Still, Goldman’s executives said the bank was being cautious for the rest of the year. They said that hiring would slow, and that the bank was “actively reviewing” its stock buybacks. Last week, Citigroup and JPMorgan Chase said they would pause buybacks.
“No question that the market has gotten more challenging,” David Solomon, Goldman’s chief executive, said on a call with analysts. Inflation is “deeply embedded” in the economy, he said, and rising prices are a major concern of other chief executives he has talked with recently. “The environment is uncertain, it’s very uncertain,” he said.

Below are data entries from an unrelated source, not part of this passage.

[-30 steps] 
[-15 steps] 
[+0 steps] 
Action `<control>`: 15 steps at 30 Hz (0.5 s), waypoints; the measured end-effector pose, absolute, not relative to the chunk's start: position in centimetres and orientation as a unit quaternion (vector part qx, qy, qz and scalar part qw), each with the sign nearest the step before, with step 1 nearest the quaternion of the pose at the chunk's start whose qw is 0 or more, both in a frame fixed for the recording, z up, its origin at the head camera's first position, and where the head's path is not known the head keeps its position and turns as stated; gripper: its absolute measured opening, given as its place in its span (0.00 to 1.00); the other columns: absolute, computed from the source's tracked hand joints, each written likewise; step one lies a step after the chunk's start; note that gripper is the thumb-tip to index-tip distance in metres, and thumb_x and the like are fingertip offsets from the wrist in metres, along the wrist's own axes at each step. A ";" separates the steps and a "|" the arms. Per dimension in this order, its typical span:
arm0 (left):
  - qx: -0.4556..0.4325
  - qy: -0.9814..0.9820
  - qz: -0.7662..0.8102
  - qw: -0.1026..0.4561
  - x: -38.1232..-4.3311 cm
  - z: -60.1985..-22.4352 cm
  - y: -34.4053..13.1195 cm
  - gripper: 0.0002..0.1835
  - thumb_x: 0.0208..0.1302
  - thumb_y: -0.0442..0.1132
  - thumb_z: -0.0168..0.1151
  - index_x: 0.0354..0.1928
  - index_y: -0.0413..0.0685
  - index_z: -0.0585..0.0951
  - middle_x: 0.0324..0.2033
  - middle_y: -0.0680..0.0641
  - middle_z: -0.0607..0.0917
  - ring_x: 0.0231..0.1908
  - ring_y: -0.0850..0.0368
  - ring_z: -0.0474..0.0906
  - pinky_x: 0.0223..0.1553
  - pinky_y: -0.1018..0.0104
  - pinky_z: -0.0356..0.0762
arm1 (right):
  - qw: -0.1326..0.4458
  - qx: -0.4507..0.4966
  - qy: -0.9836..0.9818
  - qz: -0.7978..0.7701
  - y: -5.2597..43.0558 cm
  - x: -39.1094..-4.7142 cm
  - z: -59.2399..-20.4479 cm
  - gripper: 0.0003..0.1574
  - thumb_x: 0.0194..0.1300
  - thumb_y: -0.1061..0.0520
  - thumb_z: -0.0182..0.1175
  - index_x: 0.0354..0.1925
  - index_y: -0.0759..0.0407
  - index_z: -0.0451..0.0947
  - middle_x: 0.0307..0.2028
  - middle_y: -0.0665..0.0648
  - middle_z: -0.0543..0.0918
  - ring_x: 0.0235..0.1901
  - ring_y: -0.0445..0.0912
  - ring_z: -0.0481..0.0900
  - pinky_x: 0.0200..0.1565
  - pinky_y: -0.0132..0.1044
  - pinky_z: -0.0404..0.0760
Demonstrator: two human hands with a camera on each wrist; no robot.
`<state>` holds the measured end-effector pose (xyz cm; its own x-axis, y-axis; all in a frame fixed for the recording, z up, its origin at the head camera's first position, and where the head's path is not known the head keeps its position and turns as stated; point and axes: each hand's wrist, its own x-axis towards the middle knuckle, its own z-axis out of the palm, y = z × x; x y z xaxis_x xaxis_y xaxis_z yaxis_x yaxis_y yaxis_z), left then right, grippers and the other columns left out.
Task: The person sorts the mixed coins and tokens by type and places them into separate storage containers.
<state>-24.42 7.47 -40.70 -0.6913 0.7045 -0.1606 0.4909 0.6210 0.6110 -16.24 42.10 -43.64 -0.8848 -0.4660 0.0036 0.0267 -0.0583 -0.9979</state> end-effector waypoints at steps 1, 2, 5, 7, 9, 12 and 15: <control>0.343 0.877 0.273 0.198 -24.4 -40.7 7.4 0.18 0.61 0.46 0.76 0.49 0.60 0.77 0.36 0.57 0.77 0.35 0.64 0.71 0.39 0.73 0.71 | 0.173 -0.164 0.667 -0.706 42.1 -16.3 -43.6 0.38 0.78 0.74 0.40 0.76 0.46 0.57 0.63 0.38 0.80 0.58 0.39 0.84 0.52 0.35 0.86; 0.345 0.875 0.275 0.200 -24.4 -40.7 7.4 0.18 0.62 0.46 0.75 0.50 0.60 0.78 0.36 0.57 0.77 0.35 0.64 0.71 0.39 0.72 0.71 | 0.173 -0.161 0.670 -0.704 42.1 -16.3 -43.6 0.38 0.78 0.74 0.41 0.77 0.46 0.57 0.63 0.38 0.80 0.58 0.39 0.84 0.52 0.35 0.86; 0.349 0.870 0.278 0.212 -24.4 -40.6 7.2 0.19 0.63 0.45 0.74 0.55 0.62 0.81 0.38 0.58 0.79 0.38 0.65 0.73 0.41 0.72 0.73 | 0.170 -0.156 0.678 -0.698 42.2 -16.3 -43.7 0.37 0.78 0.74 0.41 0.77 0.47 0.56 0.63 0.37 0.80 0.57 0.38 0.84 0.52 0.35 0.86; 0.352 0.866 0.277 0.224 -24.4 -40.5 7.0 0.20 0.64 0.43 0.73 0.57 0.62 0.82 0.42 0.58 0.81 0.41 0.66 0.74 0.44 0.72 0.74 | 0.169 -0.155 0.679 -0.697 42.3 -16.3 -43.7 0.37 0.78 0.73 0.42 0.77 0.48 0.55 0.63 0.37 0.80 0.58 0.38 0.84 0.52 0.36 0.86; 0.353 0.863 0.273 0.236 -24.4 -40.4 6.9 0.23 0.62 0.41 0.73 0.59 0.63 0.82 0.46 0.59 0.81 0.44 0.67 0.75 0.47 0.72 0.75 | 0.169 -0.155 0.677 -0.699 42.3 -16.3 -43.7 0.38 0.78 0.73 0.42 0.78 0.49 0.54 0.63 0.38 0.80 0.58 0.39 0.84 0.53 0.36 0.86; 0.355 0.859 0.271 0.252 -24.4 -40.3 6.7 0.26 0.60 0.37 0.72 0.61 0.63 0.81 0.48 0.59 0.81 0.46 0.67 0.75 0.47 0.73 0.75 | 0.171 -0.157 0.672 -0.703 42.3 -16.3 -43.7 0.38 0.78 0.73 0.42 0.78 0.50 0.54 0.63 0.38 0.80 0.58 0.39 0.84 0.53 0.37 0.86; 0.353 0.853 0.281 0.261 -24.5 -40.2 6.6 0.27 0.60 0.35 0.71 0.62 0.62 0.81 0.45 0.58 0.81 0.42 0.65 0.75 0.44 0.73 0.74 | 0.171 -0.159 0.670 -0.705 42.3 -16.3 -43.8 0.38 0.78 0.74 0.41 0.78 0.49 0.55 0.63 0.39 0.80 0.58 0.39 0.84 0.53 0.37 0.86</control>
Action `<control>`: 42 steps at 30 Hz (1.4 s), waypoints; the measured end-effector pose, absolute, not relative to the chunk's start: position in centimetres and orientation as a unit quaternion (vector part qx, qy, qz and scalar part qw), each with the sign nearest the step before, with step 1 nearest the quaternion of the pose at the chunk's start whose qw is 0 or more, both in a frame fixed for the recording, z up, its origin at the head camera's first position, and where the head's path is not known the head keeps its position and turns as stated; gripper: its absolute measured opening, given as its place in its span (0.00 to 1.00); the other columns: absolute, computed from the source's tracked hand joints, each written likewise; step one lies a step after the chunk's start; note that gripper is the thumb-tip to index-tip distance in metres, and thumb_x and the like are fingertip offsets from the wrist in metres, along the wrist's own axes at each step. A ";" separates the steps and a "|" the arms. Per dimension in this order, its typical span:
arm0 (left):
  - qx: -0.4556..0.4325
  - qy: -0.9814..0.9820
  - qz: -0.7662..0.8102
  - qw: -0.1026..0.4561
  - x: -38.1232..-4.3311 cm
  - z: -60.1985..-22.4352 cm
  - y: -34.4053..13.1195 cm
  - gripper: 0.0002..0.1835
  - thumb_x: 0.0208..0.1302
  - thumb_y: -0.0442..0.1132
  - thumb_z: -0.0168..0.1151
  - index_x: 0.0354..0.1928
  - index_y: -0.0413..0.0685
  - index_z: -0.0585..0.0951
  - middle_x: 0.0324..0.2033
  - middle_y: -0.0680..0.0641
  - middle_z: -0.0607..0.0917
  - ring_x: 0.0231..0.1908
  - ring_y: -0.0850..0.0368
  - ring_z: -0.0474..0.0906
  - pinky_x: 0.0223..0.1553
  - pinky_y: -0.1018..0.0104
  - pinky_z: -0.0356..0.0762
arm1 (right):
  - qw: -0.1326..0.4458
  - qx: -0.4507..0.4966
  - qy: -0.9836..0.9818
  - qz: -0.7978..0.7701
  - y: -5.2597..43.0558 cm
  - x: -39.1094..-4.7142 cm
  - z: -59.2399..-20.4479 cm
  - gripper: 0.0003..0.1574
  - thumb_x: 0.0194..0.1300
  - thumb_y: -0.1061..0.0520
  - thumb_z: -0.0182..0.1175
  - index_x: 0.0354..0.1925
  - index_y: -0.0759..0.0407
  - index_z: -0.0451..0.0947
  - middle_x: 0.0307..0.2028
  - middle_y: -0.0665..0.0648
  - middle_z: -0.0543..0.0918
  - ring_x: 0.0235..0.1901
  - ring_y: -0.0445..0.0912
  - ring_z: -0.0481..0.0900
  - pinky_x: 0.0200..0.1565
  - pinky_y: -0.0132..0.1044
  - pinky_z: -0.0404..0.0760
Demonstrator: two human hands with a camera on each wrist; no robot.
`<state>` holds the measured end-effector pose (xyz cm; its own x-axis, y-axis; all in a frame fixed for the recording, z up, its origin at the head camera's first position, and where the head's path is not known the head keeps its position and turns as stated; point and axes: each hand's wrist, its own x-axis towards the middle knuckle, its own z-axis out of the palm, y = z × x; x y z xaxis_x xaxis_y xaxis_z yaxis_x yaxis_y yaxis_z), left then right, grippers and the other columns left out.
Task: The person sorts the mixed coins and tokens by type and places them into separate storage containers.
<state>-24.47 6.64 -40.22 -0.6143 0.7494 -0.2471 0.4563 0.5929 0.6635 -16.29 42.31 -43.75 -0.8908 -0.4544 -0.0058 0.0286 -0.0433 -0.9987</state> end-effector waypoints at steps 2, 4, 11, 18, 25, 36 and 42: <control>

That’s not necessarily a bad thing, as Goldman’s better-than-expected profit was thanks in part to volatility. The Wall Street powerhouse, which has long been known, and sometimes criticized, for its traders’ dexterity, recorded a 55 percent jump in second-quarter revenue from the buying and selling of bonds, currencies and commodities, a better result than at rival banks.
Morgan Stanley, Goldman’s closest rival, reported that its revenue in the same business rose 49 percent over the same period. Citigroup, the only other bank to beat second-quarter expectations, recorded a 31 percent rise in bond trading revenue.
Nonetheless, Goldman’s results, like those of other big banks this quarter, reflected the damage of inflation, shakier economic conditions and a downturn in deal-making, which has led to fewer acquisitions, venture capital investments and stock and bond market offerings. Revenue from Goldman’s investment banking division fell 41 percent in the second quarter, versus the same period a year ago. The firm said its backlog of deals fell in the quarter, but did not say how much.
In addition, Goldman, which has been building up its presence in consumer banking and lending, set aside $667 million for potential loan losses.